The proverb derives from a story in Zhiyue lu (Record of Alluding to the Moon) by Qu Ruji (1548–1610), an official of the Ming dynasty.
There once was a famous Buddhist monk named Fadeng in a temple on Mt. Qingliang, in the vicinity of today’s Nanjing. When he was young, he didn’t seem to study as hard as his fellow monks, and for that reason they all looked down on him. The abbot Fayan, however, liked him very much because he realized that Fadeng possesed an extraordinary capacity of comprehension that had great potential. He was convinced that this young man would become a great monk in due course. One day Abbot Fayan was giving a sermon to the monks. As usual, the young Fadeng was absent. During the discourse, Fayan raised a strange question, “A tiger has a bell tied to its neck. Who do you think would be able to untie it?” This query caught the monks by surprise. As they were looking at one another bewildered, Fadeng stepped in. Abbot Fayan then asked him the same question. Without hesitation, the young monk replied, “It must be the one who tied the bell to the neck of the tiger.” Turning to the other monks, the abbot commented, “I told you not to despise him. Trust me: He will be more successful than all of you in the days to come.” Sure enough, Fadeng later became not only an accomplished abbot but also a great writer.

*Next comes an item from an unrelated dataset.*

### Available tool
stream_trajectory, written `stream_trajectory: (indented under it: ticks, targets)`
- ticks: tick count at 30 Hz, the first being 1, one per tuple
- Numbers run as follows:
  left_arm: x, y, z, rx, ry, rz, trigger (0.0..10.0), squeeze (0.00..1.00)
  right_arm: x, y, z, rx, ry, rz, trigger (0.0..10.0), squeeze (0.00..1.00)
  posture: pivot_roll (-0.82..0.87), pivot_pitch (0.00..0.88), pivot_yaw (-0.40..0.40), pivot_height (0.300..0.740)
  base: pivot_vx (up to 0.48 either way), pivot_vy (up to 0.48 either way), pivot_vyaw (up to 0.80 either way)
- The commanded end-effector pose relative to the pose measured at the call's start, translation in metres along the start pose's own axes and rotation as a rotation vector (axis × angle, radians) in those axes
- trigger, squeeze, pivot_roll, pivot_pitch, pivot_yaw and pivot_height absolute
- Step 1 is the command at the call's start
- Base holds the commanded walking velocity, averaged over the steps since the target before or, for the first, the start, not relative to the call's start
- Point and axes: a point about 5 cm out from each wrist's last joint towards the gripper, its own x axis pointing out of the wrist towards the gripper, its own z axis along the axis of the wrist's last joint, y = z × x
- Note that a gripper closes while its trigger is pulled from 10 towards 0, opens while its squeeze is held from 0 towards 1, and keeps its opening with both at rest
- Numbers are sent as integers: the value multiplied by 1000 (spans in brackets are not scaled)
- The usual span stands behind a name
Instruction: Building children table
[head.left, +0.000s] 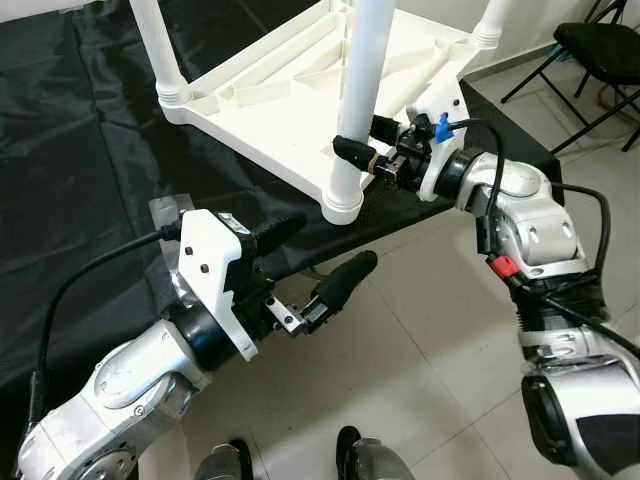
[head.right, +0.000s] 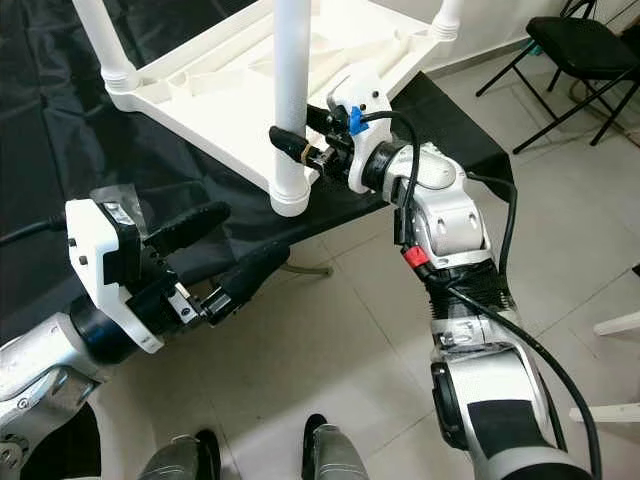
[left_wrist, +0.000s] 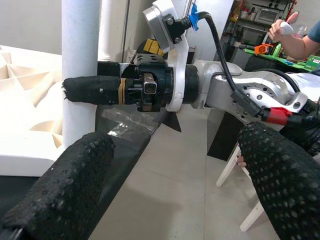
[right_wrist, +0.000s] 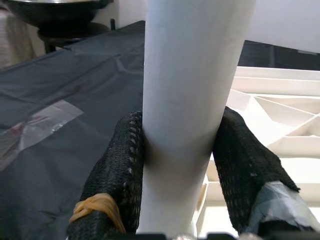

The proverb teaches us that whoever starts a difficult situation must resolve it himself.
|解||jiě||to untie (V)|
|还||hái||an emphatic word in this context (Adv)|
|须||xū||to need, require (V)|
|系||jì||to tie (V)|
|人||rén||person, one who… (N)|
|需要||xūyào||to need, require (V)|
|系铃人||lì líng rén||one who ties a bell (N)|
I hate to be your go-between because the one who’s involved in an issue is the best to resolve it. I think you’d better go appologize yourself. She will forgive you.